Lorsque le comte eut terminé:

—Je vous remercie, monsieur, dit M. Daburon. Je ne saurais vous rien dire encore de positif, mais la justice a de fortes raisons de croire que, dans la scène que vous venez de me rapporter, le vicomte Albert jouait en comédien consommé un rôle appris à l'avance.

—Et bien appris, murmura le comte, car il m'a trompé, moi!...

Il fut interrompu par Noël qui entrait, une serviette de chagrin noir à son chiffre sous le bras.

L'avocat s'inclina devant le vieux gentilhomme qui, de son côté, se leva et se retira, par discrétion, à l'extrémité de la pièce.

—Monsieur, dit Noël à demi-voix au juge, vous trouverez toutes les lettres dans ce portefeuille.
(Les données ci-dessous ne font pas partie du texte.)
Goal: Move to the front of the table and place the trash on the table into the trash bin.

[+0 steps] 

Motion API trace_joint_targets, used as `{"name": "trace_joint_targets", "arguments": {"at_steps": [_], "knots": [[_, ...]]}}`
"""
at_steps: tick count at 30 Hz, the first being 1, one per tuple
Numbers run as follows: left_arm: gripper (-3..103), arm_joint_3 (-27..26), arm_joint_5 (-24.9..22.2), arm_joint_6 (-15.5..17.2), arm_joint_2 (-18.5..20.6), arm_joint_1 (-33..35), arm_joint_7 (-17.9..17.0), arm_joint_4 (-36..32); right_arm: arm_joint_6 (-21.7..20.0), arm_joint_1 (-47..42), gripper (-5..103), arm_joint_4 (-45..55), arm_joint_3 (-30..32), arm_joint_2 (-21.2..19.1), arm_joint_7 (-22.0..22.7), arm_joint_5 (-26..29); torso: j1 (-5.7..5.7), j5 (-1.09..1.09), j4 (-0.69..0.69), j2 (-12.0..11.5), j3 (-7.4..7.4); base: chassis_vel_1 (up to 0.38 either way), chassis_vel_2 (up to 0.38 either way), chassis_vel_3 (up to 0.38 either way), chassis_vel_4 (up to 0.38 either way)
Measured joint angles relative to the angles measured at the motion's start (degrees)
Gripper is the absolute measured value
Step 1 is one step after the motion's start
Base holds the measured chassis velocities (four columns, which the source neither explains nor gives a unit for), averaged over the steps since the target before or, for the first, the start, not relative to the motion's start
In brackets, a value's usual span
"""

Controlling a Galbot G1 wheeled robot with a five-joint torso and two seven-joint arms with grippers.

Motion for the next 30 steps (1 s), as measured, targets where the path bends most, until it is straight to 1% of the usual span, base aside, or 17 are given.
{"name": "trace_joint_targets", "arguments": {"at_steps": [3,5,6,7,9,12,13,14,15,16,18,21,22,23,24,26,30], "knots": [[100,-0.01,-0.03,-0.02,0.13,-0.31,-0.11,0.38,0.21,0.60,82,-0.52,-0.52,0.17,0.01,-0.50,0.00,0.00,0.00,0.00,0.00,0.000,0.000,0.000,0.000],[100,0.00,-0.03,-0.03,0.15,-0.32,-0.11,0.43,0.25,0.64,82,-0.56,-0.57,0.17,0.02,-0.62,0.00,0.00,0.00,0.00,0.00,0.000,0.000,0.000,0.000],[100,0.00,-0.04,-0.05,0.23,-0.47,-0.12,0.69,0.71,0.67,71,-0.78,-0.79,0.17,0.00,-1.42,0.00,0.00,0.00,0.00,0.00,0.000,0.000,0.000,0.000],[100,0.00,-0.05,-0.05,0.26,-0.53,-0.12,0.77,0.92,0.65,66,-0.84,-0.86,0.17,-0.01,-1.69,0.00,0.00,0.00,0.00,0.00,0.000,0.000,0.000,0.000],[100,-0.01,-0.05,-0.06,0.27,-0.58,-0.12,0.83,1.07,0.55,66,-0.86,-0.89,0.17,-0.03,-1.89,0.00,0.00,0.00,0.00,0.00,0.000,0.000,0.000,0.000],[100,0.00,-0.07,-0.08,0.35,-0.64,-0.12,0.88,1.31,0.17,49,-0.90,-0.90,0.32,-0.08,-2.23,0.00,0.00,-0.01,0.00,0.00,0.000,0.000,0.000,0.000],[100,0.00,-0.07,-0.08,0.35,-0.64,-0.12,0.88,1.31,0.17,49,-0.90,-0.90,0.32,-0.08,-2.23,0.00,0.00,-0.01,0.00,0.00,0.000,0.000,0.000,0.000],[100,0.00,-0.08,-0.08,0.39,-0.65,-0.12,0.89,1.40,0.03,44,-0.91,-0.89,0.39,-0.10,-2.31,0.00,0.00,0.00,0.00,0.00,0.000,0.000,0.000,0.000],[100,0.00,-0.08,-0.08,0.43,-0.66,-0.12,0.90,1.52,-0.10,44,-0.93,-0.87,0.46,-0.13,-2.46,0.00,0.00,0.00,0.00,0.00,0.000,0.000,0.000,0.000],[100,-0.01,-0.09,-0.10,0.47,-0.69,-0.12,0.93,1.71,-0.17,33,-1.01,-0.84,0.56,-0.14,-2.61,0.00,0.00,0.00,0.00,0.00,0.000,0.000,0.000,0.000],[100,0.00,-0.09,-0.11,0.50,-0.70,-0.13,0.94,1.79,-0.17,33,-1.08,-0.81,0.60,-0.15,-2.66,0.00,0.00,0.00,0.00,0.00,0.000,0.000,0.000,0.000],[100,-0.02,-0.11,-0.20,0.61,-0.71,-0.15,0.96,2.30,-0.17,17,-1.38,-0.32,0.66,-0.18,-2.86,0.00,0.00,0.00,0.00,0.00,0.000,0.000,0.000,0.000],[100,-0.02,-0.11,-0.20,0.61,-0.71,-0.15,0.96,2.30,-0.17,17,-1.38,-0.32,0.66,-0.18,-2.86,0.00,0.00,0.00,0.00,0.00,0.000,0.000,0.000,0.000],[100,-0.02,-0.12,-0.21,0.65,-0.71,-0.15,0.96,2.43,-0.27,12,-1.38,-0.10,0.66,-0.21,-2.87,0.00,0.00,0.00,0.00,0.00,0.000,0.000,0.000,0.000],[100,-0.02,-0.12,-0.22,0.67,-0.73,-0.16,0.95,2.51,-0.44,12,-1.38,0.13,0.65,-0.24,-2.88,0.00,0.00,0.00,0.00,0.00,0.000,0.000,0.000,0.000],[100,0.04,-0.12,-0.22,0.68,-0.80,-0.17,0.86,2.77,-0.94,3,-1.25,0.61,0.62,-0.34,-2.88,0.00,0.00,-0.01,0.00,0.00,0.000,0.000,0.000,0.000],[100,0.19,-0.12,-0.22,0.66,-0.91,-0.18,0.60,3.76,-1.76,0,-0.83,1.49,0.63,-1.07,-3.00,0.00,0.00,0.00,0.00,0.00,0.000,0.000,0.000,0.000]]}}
Je vous demanderai la permission de vous quitter bien vite, l'état de madame Gerdy devient d'heure en heure plus alarmant.

Noël avait quelque peu haussé la voix en prononçant ces derniers mots; le comte les entendit. Il tressaillit et dut faire un grand effort pour étouffer la question qui de son cœur montait à ses lèvres.

—Il faut pourtant, mon cher maître, que vous m'accordiez une minute, répondit le juge.

M. Daburon quitta alors son fauteuil, et prenant l'avocat par la main il l'amena devant le comte.

—Monsieur de Commarin, prononça-t-il, j'ai l'honneur de vous présenter monsieur Noël Gerdy.